Data shown.
-*-*-

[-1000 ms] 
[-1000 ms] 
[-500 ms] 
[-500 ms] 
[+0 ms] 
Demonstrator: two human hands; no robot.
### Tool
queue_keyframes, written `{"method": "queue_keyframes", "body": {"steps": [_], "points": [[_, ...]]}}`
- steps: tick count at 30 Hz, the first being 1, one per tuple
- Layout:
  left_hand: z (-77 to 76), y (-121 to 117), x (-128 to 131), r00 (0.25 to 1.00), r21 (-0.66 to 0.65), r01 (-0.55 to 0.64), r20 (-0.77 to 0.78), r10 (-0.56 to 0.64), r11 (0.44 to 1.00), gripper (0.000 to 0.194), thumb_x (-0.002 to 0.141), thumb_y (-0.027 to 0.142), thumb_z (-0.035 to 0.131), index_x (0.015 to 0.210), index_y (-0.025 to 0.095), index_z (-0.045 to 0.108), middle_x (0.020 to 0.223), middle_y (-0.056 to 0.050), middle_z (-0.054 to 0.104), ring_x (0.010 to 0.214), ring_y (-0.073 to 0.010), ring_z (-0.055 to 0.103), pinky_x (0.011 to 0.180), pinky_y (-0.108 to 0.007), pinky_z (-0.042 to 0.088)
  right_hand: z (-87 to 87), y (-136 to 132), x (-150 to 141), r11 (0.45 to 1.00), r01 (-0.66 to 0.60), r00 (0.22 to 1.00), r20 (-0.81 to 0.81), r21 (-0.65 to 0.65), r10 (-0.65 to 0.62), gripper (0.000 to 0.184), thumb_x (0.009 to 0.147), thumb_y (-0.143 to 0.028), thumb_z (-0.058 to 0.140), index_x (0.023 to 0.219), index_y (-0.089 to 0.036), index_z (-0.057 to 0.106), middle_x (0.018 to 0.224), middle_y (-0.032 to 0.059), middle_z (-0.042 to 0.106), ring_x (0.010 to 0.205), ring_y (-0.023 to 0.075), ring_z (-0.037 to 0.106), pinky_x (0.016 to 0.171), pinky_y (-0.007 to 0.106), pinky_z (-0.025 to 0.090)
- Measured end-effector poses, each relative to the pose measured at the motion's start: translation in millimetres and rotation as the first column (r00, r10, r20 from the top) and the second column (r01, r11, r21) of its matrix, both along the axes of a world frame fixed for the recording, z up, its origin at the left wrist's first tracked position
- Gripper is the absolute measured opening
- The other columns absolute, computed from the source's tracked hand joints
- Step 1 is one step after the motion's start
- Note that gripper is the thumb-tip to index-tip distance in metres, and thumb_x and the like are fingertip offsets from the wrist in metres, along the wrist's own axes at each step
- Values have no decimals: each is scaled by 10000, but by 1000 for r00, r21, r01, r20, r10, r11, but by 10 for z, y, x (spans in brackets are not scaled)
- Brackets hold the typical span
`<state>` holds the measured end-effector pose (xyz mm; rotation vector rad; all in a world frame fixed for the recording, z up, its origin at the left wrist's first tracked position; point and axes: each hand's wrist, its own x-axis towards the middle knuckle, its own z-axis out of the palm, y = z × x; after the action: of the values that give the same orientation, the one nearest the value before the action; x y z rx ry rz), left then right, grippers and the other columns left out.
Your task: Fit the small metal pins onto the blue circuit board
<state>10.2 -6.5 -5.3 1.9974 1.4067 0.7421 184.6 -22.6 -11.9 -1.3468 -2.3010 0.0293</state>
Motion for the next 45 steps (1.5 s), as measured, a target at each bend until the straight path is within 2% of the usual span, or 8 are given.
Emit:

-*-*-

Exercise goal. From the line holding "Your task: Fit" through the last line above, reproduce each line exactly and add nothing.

Reply to the exercise.
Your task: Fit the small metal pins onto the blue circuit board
<state>10.2 -6.5 -5.3 1.9974 1.4067 0.7421 184.6 -22.6 -11.9 -1.3468 -2.3010 0.0293</state>
Motion for the next 45 steps (1.5 s), as measured, a target at each bend until the straight path is within 2% of the usual span, or 8 are given.
Emit:

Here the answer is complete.